*Exercise*: Here the job is to repeat the listing exactly, but not the pictures in it.

◇ ◇ ◇ ◇ ◇ ◇ ◇

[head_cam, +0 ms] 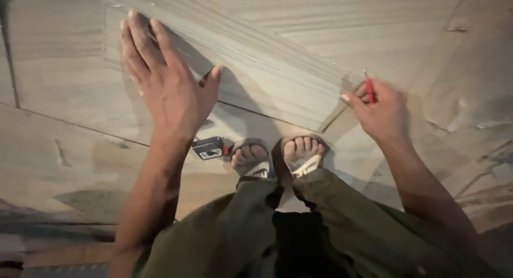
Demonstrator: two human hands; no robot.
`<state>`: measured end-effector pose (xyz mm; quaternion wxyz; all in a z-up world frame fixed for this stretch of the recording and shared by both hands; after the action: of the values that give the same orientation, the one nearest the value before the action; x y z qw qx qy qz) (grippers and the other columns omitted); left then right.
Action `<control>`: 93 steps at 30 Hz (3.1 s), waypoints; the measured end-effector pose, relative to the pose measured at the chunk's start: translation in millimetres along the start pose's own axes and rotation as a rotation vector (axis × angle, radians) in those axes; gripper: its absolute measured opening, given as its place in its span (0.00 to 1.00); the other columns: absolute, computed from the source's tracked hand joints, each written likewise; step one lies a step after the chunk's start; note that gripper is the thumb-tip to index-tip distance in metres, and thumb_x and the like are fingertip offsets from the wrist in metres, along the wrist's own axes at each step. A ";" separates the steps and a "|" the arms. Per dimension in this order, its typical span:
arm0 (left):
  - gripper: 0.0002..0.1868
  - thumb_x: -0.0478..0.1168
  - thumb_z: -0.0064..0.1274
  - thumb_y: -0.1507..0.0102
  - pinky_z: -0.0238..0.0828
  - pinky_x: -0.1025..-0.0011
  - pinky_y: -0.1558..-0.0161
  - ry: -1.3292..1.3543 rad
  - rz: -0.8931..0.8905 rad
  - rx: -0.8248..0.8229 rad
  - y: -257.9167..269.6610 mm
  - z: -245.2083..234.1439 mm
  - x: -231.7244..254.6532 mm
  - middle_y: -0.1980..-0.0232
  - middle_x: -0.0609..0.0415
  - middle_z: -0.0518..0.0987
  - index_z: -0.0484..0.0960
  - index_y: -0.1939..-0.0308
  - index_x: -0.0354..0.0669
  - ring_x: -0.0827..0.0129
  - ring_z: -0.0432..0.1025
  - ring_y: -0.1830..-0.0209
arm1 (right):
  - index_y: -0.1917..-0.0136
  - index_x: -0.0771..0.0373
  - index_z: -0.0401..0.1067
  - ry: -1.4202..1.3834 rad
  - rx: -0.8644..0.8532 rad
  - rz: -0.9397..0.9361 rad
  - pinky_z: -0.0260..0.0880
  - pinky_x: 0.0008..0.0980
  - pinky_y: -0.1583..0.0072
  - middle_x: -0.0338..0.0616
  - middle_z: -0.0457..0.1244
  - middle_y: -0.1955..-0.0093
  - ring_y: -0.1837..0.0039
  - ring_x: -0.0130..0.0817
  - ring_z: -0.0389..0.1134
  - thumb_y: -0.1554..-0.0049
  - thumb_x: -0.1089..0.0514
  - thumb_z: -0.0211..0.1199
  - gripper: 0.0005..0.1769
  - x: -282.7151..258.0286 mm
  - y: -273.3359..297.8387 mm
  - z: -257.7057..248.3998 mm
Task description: The person measures wood panels on the floor using a tape measure and marks them with a pencil. They use a utility knife to cut the wood panels and fit them together in a pattern.
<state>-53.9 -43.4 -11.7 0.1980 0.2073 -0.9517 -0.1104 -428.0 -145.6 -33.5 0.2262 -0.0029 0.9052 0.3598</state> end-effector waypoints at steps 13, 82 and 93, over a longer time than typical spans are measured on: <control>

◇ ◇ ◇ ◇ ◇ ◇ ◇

*Reply to the exercise*:
[head_cam, +0 ms] 
Demonstrator: two human hands; no robot.
`<state>`: measured end-effector pose (xyz mm; quaternion wxyz; all in a z-up world frame fixed for this stretch of the recording and shared by both hands; after the action: of the values that give the same orientation, the one nearest the value before the action; x y z qw qx qy qz) (grippers and the other columns omitted); left then right.
Action `<control>`: 93 steps at 30 Hz (3.1 s), waypoints; the measured end-effector pose, relative to the pose measured at the chunk's start: translation in millimetres along the start pose's own axes and rotation as a rotation vector (axis × angle, radians) in those axes; gripper: its absolute measured opening, given as its place in its span (0.00 to 1.00); the other columns: absolute, computed from the source's tracked hand joints, each written likewise; step one lies a step after the chunk's start; note that gripper is the thumb-tip to index-tip distance in metres, and thumb_x and the like are fingertip offsets from the wrist in metres, along the wrist's own axes at each step. A ";" separates the steps and a "|" the arms. Per dimension in this order, its typical span:
arm0 (left):
  - gripper: 0.0002..0.1868
  - thumb_x: -0.0478..0.1168
  - thumb_z: -0.0064..0.1274
  - thumb_y: -0.1507..0.0102
  - pinky_z: -0.0238..0.0828
  - pinky_x: -0.1025..-0.0011
  - pinky_y: -0.1558..-0.0161
  - ry: -1.3292..1.3543 rad
  - rz: -0.8931..0.8905 rad
  - rx: -0.8248..0.8229 rad
  - y: -257.9167..269.6610 mm
  - z: -245.2083..234.1439 mm
  - x: -231.7244..254.6532 mm
  - middle_y: -0.1980..-0.0232
  - middle_x: -0.0609..0.0415
  - middle_z: -0.0518..0.0987
  - index_z: -0.0484..0.0960
  - index_y: -0.1939..-0.0308
  - index_x: -0.0354..0.0669
  - ring_x: -0.0827..0.0129
  - ring_z: -0.0432..0.1025
  - ring_y: -0.1830..-0.0209
arm1 (right):
  - index_y: -0.1917..-0.0136
  - index_x: -0.0771..0.0373
  - index_z: -0.0401..0.1067
  - ry: -1.4202..1.3834 rad
  - rx: -0.8644..0.8532 rad
  - rz: -0.9397..0.9361 rad
  - pinky_z: -0.0260..0.0880
  - pinky_x: 0.0008..0.0980
  - pinky_y: -0.1583..0.0072
  - middle_x: -0.0338..0.0616
  - middle_z: -0.0457..0.1244
  - middle_y: -0.1955..-0.0093
  - ring_y: -0.1837..0.0039
  - ring_x: -0.0130..0.0817
  - ring_z: -0.0389..0.1134
  - thumb_y: -0.1554..-0.0049
  - thumb_x: -0.1089..0.0514
  - thumb_z: -0.0211..0.1199
  - gripper: 0.0005..0.1769
  - x: -282.7151..258.0286 mm
  - y: -273.3359..297.8387 mm
  - z: -257.7057..248.3998 mm
Task description: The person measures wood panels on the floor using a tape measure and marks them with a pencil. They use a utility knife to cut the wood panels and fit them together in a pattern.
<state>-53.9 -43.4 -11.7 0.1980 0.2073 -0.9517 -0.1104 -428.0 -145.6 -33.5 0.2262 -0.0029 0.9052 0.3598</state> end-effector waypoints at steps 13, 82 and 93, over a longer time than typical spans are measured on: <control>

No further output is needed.